I have a list of projects. It is short and covers all areas of my life including entertainment. I also have a list of life and work goals that I update as needed.
Every time I finish a task, I ask myself what is the best thing to be doing now, and I do that until I have had enough or it is finished. I try to go through my whole day like that.
I have been operating inbox empty techniques for years and try to always be ahead of the curve. This colours my answers to the question of what is best to do now. Inboxes aren’t just email, post, voicemail and stuff like that, they are shows in your Netflix queue, piles of books to read, dishwashers to empty, kitchens and bathrooms to clean. I clean as I go, tidy while waiting for the kettle to boil, and use triggers to initiate small actions.
If some new urgent task turns up, I deal with it immediately or at the next task change.
If I am interrupted, I stop doing what I am doing and deal with the interruption. That might be by giving it time, or by dealing with it quickly so I can get back to what is the best thing to be doing now.

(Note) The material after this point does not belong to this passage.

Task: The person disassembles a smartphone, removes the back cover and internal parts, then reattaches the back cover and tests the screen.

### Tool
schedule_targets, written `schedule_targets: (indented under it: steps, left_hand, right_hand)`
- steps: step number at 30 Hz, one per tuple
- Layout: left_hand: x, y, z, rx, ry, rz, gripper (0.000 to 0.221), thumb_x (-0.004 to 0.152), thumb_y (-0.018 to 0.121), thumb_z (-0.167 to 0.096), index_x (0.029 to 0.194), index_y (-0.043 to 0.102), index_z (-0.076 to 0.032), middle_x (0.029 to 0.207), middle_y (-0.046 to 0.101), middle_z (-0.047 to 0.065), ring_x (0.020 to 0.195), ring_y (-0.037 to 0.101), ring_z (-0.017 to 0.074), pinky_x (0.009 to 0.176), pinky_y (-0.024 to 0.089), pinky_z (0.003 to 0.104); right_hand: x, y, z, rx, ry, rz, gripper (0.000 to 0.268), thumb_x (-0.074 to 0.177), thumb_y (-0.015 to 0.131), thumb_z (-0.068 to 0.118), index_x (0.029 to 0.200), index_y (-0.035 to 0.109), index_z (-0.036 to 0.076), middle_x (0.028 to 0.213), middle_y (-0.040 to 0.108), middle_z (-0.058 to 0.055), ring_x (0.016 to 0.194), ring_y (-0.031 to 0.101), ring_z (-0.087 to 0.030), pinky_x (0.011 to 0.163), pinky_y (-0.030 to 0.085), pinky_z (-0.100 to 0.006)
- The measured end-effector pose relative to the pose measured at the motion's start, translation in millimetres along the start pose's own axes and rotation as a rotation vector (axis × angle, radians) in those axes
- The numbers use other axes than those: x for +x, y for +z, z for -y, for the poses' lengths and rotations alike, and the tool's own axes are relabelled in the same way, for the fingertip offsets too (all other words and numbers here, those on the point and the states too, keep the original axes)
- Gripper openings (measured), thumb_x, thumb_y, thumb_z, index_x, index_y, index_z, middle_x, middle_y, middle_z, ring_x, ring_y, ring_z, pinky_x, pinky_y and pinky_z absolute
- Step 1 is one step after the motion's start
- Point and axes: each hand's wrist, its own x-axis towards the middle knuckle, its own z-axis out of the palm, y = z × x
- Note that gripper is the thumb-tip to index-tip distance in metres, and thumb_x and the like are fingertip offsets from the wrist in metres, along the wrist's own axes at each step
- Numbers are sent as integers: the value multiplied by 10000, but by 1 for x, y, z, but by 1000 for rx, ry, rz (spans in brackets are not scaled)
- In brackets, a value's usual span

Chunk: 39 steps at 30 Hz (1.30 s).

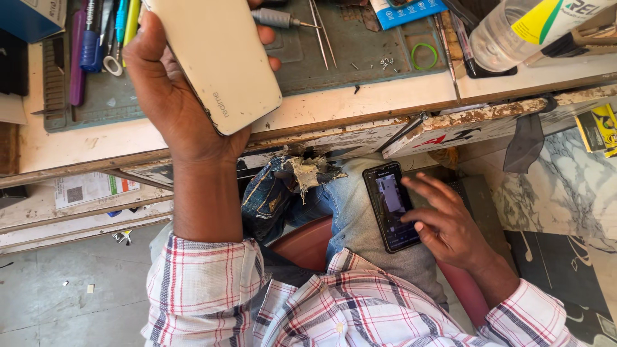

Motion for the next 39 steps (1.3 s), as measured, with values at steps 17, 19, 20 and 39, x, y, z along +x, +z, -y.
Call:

I use checklists for repetitive projects that I don’t do often enough to have made them routine, such as taxes and accounts.
I (now) use dynamic lists for more complex projects where the next action isn’t obvious. This list is destroyed at the end of the day or more frequently if appropriate.
I don’t have very complex projects that involve lots of people and resources, so I rarely need to plan.
I wouldn’t say it gets as much done as, say, AF1 or FVP, or especially the random method did for me, but it gets the right things done, which those other systems didn’t. I am not busy, because all those small tasks that are written on catch-all lists just don’t crop up, because they either never needed to be done in the first place, or only needed to be done at the moment they were written down, or were just busy-work to make my list look longer and me look busier and thus more important. Now, I have time to breathe, to think, to rest, the urgent is under control and the important stuff is progressed. And I have the capacity to deal with emergencies with less stress.
OK, some of it doesn’t always work, but on the whole my life in general and work-life in particular are running smoother than I have ever known.
Thanks Mark. I couldn’t have got here without you.
Reader Comments (3)
No-List has this special effect of reminding me of the obvious fact that I can only do one thing at a time. And, if I truly accept that and intentionally pick the next thing (work, fun, hard, easy, important, frivolous), and then the next, and the next, I lose the resentment about what I'm doing and not doing.
It seems to work particularly well when I maintain a current but separate Project or Long List, but don't consult them when picking My Next Thing for the No-List.
New stuff goes on the separate list(s), safe but not in my face. I'm constantly amazed that my brain generates my No-List in a way that actually hits all the important stuff, and manages to include breaks and fun stuff too.
A key part for me is that my only rule is that I can't do anything unless I write it down first. Send email, bathroom break, get lunch, whatever. It creates this lovely intention pattern throughout the day. Pause, consider, decide, do, stop and repeat.
Suddenly I'm not fighting myself. That's remarkable.
"It seems to work particularly well when I maintain a current but separate Project or Long List, but don't consult them when picking My Next Thing for the No-List."
What do you think is the reason this works best? And, if you don't consult your Project or Long List when using No-List, when do you consult them?